:: Material to process
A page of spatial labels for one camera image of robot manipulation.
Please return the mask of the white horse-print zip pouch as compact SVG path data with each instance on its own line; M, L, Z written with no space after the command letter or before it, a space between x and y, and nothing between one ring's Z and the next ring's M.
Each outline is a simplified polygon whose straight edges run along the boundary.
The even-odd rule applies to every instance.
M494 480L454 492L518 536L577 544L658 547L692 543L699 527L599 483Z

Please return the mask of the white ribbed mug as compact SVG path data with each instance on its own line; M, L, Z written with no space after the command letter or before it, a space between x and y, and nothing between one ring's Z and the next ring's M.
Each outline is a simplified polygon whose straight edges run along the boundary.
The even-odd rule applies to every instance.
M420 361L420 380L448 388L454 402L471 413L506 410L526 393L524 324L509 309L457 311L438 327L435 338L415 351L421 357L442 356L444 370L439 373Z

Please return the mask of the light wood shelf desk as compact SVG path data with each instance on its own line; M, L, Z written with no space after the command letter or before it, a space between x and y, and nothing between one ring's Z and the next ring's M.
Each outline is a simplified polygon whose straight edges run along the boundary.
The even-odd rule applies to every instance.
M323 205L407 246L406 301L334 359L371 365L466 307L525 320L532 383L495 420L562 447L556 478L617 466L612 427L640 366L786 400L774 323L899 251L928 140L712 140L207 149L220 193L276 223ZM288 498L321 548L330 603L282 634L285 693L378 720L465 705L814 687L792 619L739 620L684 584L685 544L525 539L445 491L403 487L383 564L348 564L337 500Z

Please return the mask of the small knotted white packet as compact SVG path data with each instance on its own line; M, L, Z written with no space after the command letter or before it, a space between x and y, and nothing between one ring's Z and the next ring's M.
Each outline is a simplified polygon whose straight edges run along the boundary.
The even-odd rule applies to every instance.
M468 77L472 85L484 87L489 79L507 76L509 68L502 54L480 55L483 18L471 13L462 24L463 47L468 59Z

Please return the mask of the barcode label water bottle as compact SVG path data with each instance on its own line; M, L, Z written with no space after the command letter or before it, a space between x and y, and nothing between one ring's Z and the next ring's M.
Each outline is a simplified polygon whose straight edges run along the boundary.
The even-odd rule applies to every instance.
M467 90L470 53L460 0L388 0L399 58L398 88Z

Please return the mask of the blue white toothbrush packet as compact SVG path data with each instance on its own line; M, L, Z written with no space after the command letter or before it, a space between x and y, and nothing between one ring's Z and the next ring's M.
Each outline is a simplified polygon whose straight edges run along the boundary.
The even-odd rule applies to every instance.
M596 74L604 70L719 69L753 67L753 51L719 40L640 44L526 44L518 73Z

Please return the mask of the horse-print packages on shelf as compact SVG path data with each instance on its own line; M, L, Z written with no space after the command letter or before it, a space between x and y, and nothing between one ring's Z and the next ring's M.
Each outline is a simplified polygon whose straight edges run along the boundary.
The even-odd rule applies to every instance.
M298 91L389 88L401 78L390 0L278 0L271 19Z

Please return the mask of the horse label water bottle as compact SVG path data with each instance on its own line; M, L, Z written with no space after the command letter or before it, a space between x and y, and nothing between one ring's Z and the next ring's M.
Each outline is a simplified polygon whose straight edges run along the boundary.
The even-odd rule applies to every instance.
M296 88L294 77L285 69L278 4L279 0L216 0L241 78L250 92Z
::::
Without skipping anything, transcribe every line above exactly.

A page of spatial labels for one camera image of robot manipulation.
Please return the mask of the white horse-print zip pouch as compact SVG path data with each instance on its own line; M, L, Z written with no space after the command letter or before it, a space between x and y, and nothing between one ring's Z and the next ring's M.
Each outline is a simplified polygon whose straight edges run along the boundary.
The even-odd rule applies to every instance.
M494 480L454 492L518 536L577 544L658 547L692 543L699 527L599 483Z

Please return the mask of the white ribbed mug as compact SVG path data with each instance on its own line; M, L, Z written with no space after the command letter or before it, a space between x and y, and nothing between one ring's Z and the next ring's M.
Each outline is a simplified polygon whose straight edges run along the boundary.
The even-odd rule applies to every instance.
M420 361L420 380L448 388L454 402L471 413L506 410L526 393L524 324L509 309L457 311L438 327L435 338L415 351L421 357L442 356L444 370L439 373Z

Please return the mask of the light wood shelf desk as compact SVG path data with each instance on its own line; M, L, Z written with no space after the command letter or before it, a space between x and y, and nothing between one ring's Z and the next ring's M.
Each outline is a simplified polygon whose straight edges run along the boundary.
The even-odd rule applies to every instance.
M323 205L407 246L406 301L334 359L371 365L466 307L525 320L532 383L495 420L562 447L556 478L617 466L612 427L640 366L786 400L774 323L899 251L928 140L712 140L207 149L220 193L276 223ZM288 498L321 548L330 603L282 634L285 693L378 720L465 705L814 687L792 619L739 620L684 584L685 544L525 539L445 491L403 487L383 564L348 564L337 500Z

Please return the mask of the small knotted white packet as compact SVG path data with each instance on its own line; M, L, Z written with no space after the command letter or before it, a space between x and y, and nothing between one ring's Z and the next ring's M.
Each outline is a simplified polygon whose straight edges run along the boundary.
The even-odd rule applies to every instance.
M468 77L472 85L484 87L489 79L507 76L509 68L502 54L480 55L483 18L471 13L462 24L463 47L468 59Z

Please return the mask of the barcode label water bottle as compact SVG path data with each instance on its own line; M, L, Z written with no space after the command letter or before it, a space between x and y, and nothing between one ring's Z and the next ring's M.
Each outline is a simplified polygon whose straight edges run along the boundary.
The even-odd rule applies to every instance.
M467 90L470 53L460 0L388 0L399 58L398 88Z

Please return the mask of the blue white toothbrush packet as compact SVG path data with each instance on its own line; M, L, Z written with no space after the command letter or before it, a space between x and y, and nothing between one ring's Z and the next ring's M.
Each outline is a simplified polygon whose straight edges run along the boundary.
The even-odd rule applies to every instance.
M596 74L604 70L719 69L753 67L753 51L719 40L640 44L526 44L518 73Z

Please return the mask of the horse-print packages on shelf as compact SVG path data with each instance on its own line; M, L, Z written with no space after the command letter or before it, a space between x and y, and nothing between one ring's Z and the next ring's M.
Each outline is a simplified polygon whose straight edges run along the boundary.
The even-odd rule applies to every instance.
M298 91L389 88L401 78L390 0L278 0L271 19Z

Please return the mask of the horse label water bottle as compact SVG path data with each instance on its own line; M, L, Z written with no space after the command letter or before it, a space between x and y, and nothing between one ring's Z and the next ring's M.
Each outline is a simplified polygon whose straight edges run along the boundary.
The even-odd rule applies to every instance.
M296 88L294 77L285 69L278 4L279 0L216 0L241 78L250 92Z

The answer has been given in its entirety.